◆ Task directions
Every record must be written out once more, with nothing added or omitted.
(Dataset Opens)
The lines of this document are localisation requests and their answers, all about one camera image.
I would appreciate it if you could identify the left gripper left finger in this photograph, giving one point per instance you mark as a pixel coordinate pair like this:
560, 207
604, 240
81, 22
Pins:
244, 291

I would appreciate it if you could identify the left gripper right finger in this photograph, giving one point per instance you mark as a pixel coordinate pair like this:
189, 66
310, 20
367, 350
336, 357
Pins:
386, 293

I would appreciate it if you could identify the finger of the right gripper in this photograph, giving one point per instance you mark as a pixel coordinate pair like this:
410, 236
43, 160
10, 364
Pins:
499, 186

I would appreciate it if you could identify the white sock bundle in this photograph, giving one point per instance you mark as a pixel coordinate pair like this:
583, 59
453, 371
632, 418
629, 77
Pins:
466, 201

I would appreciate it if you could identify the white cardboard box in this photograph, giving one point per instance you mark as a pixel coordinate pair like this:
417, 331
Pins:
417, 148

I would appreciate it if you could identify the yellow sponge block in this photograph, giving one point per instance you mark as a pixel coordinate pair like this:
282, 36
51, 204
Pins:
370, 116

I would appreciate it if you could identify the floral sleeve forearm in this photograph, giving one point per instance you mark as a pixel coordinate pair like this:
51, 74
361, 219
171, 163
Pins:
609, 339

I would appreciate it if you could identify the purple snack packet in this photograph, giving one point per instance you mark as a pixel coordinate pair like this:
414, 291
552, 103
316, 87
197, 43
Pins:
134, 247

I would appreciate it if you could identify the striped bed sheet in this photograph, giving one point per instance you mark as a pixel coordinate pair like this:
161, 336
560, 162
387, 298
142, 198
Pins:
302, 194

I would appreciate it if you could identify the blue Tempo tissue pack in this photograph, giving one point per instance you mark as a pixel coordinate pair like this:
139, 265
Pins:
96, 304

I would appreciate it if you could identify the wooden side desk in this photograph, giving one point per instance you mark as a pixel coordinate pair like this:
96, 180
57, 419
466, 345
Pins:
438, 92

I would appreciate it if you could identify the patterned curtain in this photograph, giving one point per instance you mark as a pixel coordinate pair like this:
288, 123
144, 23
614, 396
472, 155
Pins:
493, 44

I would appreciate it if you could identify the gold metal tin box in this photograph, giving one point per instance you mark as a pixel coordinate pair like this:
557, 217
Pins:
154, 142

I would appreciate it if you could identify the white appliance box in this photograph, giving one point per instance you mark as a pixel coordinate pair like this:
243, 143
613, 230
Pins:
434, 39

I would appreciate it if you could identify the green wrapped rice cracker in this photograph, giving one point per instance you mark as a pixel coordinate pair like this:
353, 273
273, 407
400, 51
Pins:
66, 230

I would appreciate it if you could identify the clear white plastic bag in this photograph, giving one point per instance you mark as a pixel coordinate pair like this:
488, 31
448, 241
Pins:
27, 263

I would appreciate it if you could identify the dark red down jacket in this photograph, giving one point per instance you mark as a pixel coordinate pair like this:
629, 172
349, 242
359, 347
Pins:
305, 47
(Dataset Closes)
◆ Exercise response
The lines of this document are localisation requests and their answers, all about one camera image.
I would appreciate it if you could identify the left gripper left finger in this photograph, giving one point per instance you mark as a pixel coordinate pair like this:
560, 207
604, 240
81, 22
Pins:
244, 291

I would appreciate it if you could identify the left gripper right finger in this photograph, giving one point per instance you mark as a pixel coordinate pair like this:
189, 66
310, 20
367, 350
336, 357
Pins:
386, 293

I would appreciate it if you could identify the finger of the right gripper in this photograph, giving one point per instance you mark as a pixel coordinate pair like this:
410, 236
43, 160
10, 364
Pins:
499, 186

I would appreciate it if you could identify the white sock bundle in this photograph, giving one point per instance you mark as a pixel coordinate pair like this:
583, 59
453, 371
632, 418
629, 77
Pins:
466, 201

I would appreciate it if you could identify the white cardboard box in this photograph, giving one point per instance you mark as a pixel coordinate pair like this:
417, 331
Pins:
417, 148

I would appreciate it if you could identify the yellow sponge block in this photograph, giving one point per instance you mark as a pixel coordinate pair like this:
282, 36
51, 204
Pins:
370, 116

I would appreciate it if you could identify the floral sleeve forearm in this photograph, giving one point per instance you mark as a pixel coordinate pair like this:
51, 74
361, 219
171, 163
Pins:
609, 339

I would appreciate it if you could identify the purple snack packet in this photograph, giving one point per instance you mark as a pixel coordinate pair like this:
414, 291
552, 103
316, 87
197, 43
Pins:
134, 247

I would appreciate it if you could identify the striped bed sheet in this photograph, giving one point per instance you mark as a pixel coordinate pair like this:
161, 336
560, 162
387, 298
142, 198
Pins:
302, 194

I would appreciate it if you could identify the blue Tempo tissue pack in this photograph, giving one point per instance you mark as a pixel coordinate pair like this:
139, 265
Pins:
96, 304

I would appreciate it if you could identify the wooden side desk in this photograph, giving one point per instance you mark as a pixel coordinate pair like this:
96, 180
57, 419
466, 345
Pins:
438, 92

I would appreciate it if you could identify the patterned curtain in this photograph, giving one point per instance you mark as a pixel coordinate pair like this:
288, 123
144, 23
614, 396
472, 155
Pins:
493, 44

I would appreciate it if you could identify the gold metal tin box in this photograph, giving one point per instance you mark as a pixel coordinate pair like this:
557, 217
Pins:
154, 142

I would appreciate it if you could identify the white appliance box in this photograph, giving one point per instance you mark as a pixel coordinate pair like this:
243, 143
613, 230
Pins:
434, 39

I would appreciate it if you could identify the green wrapped rice cracker in this photograph, giving one point per instance you mark as a pixel coordinate pair like this:
353, 273
273, 407
400, 51
Pins:
66, 230

I would appreciate it if you could identify the clear white plastic bag in this photograph, giving one point per instance you mark as a pixel coordinate pair like this:
488, 31
448, 241
Pins:
27, 263

I would appreciate it if you could identify the dark red down jacket in this photograph, giving one point per instance you mark as a pixel coordinate pair like this:
629, 172
349, 242
359, 347
Pins:
305, 47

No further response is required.